What is needed is a faithful transcription of all the data below, pictures excluded.

BEGIN PROVIDED DATA

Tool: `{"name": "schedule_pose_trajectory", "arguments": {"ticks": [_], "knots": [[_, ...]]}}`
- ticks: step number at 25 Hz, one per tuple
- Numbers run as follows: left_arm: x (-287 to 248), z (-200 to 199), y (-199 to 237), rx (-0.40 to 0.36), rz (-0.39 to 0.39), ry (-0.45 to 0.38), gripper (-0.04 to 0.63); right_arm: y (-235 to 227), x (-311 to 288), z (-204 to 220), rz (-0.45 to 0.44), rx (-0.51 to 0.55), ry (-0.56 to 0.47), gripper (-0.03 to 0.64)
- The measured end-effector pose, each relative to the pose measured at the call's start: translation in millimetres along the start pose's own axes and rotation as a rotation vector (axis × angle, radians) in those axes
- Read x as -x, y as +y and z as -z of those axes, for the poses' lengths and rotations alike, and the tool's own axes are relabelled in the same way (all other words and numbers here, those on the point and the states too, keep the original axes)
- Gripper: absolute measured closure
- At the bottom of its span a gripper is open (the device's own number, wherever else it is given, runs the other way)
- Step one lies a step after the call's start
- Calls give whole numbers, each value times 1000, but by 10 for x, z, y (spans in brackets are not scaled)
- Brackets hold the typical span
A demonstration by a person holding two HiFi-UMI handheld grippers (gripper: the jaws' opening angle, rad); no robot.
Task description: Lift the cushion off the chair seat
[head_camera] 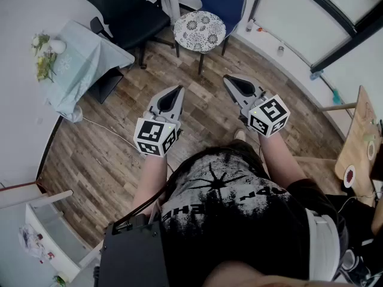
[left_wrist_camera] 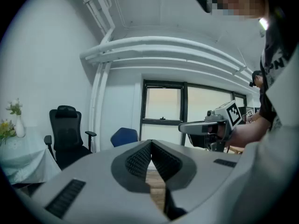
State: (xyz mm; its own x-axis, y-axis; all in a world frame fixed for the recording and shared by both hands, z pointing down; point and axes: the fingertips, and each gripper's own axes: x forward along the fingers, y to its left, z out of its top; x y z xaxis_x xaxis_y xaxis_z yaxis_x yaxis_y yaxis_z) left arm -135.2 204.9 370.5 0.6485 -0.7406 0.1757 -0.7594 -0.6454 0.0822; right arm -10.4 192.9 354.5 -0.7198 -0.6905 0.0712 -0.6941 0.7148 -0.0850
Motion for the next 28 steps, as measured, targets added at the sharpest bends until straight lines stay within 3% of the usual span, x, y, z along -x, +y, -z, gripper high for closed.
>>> {"name": "schedule_pose_trajectory", "arguments": {"ticks": [7, 18, 28], "knots": [[-17, 58, 43, 5, 8, -2, 583, 54, -85, 53, -10, 30, 10, 600], [61, 47, 100, -10, -16, -16, 583, 109, -137, 89, -21, -5, 22, 600], [8, 138, 204, 30, -31, -18, 583, 102, -211, 156, -40, -10, 30, 599]]}}
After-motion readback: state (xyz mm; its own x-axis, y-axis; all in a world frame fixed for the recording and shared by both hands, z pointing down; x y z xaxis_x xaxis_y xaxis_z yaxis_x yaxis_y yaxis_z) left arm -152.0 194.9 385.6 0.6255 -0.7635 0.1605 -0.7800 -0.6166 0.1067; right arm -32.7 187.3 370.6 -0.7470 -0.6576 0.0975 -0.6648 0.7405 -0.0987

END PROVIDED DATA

ANSWER →
Tool: `{"name": "schedule_pose_trajectory", "arguments": {"ticks": [_], "knots": [[_, ...]]}}`
- ticks: step number at 25 Hz, one per tuple
- Numbers run as follows: left_arm: x (-287 to 248), z (-200 to 199), y (-199 to 237), rx (-0.40 to 0.36), rz (-0.39 to 0.39), ry (-0.45 to 0.38), gripper (-0.04 to 0.63); right_arm: y (-235 to 227), x (-311 to 288), z (-204 to 220), rz (-0.45 to 0.44), rx (-0.51 to 0.55), ry (-0.56 to 0.47), gripper (-0.03 to 0.64)
- The measured end-effector pose, each relative to the pose measured at the call's start: translation in millimetres along the start pose's own axes and rotation as a rotation vector (axis × angle, radians) in those axes
- Read x as -x, y as +y and z as -z of those axes, for the poses' lengths and rotations alike, and the tool's own axes are relabelled in the same way (all other words and numbers here, those on the point and the states too, keep the original axes)
- Gripper: absolute measured closure
- At the bottom of its span a gripper is open (the device's own number, wherever else it is given, runs the other way)
- Step one lies a step after the call's start
- Calls give whole numbers, each value times 1000, but by 10 for x, z, y (spans in brackets are not scaled)
- Brackets hold the typical span
A demonstration by a person holding two HiFi-UMI handheld grippers (gripper: the jaws' opening angle, rad); no robot.
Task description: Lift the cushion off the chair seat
[head_camera] 
[left_wrist_camera] 
State: (xyz mm; its own x-axis, y-axis; all in a world frame fixed for the recording and shared by both hands, z pointing down; point and axes: the fingertips, and each gripper's own axes: x forward along the fingers, y to its left, z out of its top; x y z xaxis_x xaxis_y xaxis_z yaxis_x yaxis_y yaxis_z) left arm -135.2 204.9 370.5 0.6485 -0.7406 0.1757 -0.7594 -0.6454 0.0822; right arm -10.4 192.9 354.5 -0.7198 -0.6905 0.0712 -0.6941 0.7148 -0.0850
Motion for the next 28 steps, as measured, targets added at the sharpest bends until straight lines stay within 3% of the usual span, x, y, z along -x, +y, -z, gripper high for closed.
>>> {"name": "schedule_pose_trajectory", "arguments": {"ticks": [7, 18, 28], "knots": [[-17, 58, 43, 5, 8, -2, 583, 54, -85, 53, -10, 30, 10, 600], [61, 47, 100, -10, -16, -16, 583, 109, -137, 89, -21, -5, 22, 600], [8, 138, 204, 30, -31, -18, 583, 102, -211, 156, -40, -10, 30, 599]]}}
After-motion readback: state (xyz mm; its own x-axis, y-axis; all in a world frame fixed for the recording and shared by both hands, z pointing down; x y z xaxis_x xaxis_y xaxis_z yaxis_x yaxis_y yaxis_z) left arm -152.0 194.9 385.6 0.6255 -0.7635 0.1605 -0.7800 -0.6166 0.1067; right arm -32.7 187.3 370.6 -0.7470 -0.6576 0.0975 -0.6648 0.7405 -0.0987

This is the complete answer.